● WORK TASK
Your task is to transcribe the data exactly while omitting each picture.

● SUPPLIED MATERIAL
------------------------------------------------

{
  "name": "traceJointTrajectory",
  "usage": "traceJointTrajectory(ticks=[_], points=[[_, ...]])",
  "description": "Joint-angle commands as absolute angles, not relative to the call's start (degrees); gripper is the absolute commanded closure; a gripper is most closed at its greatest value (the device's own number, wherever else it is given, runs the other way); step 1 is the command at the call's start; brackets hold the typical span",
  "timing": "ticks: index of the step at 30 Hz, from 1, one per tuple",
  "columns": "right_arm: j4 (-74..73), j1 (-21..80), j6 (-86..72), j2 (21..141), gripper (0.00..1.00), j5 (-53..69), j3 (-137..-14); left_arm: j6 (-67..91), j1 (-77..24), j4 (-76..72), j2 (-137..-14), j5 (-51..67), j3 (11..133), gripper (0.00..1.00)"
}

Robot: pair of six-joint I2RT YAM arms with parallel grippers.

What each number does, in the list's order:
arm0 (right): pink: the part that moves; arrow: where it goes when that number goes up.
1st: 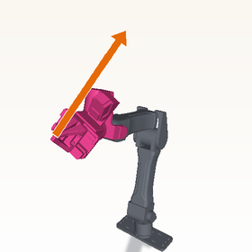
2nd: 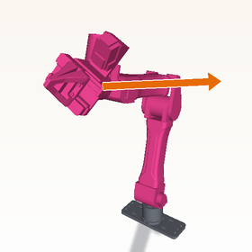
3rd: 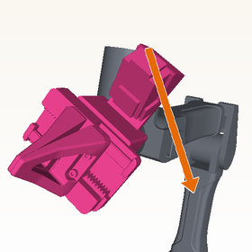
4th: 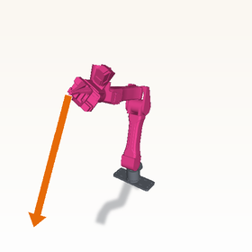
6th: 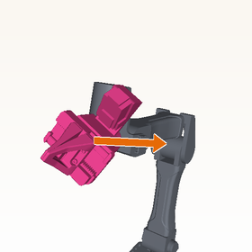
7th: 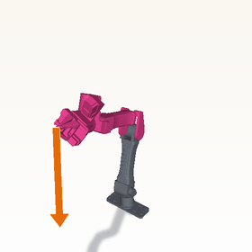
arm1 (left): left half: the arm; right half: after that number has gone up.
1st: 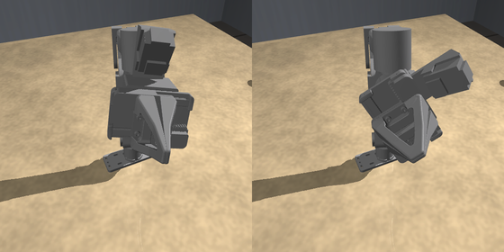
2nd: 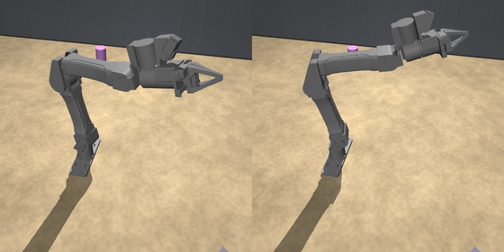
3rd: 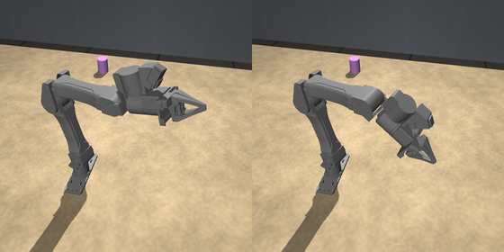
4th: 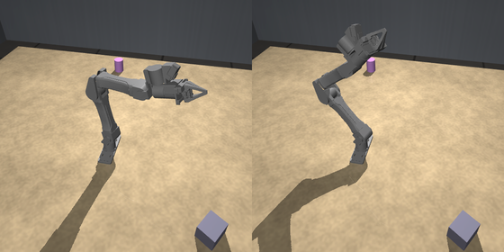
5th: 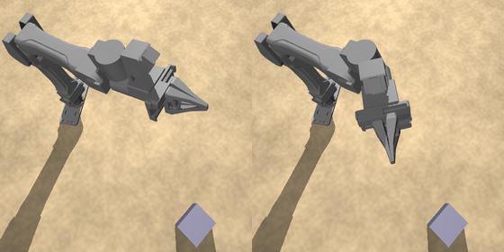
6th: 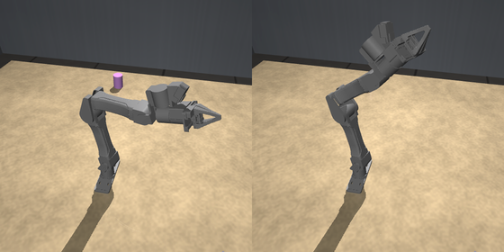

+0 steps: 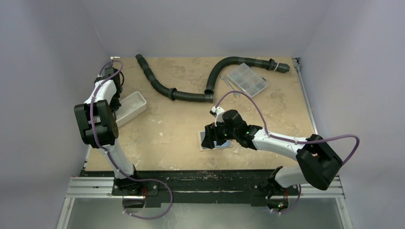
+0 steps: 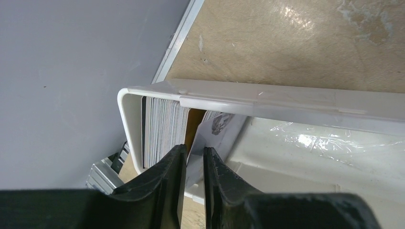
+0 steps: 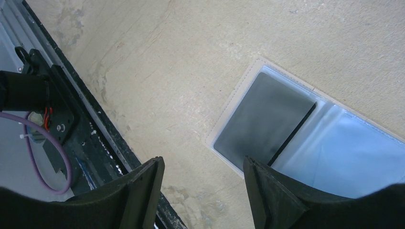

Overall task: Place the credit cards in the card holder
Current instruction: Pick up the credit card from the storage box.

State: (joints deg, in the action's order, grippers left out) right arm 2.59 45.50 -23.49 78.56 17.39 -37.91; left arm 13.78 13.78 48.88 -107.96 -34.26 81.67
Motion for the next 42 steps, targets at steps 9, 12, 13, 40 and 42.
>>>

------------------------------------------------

● SOLVED PROBLEM
{
  "name": "traceJointTrajectory",
  "usage": "traceJointTrajectory(ticks=[_], points=[[_, ...]])",
  "description": "Joint-angle commands as absolute angles, not relative to the call's start (degrees); gripper is the absolute commanded closure; a gripper is most closed at its greatest value (the device's own number, wherever else it is given, runs the other way); step 1 is the command at the call's start; brackets hold the typical span",
  "timing": "ticks: index of the step at 30 Hz, from 1, one per tuple",
  "columns": "right_arm: j4 (-74..73), j1 (-21..80), j6 (-86..72), j2 (21..141), gripper (0.00..1.00), j5 (-53..69), j3 (-137..-14); left_arm: j6 (-67..91), j1 (-77..24), j4 (-76..72), j2 (-137..-14), j5 (-51..67), j3 (11..133), gripper (0.00..1.00)"
}

Robot: pair of six-joint I2RT YAM arms with parallel grippers.

What each number does, in the list's order:
arm0 (right): pink: the part that moves; arrow: where it goes when that number goes up.
1st: 
2nd: 
3rd: 
4th: 
6th: 
7th: 
arm1 (left): left half: the arm; right half: after that number has gone up.
1st: 
2nd: 
3rd: 
4th: 
5th: 
6th: 

+0 steps: 
+0 steps: 
+0 steps: 

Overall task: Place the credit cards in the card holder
Current instruction: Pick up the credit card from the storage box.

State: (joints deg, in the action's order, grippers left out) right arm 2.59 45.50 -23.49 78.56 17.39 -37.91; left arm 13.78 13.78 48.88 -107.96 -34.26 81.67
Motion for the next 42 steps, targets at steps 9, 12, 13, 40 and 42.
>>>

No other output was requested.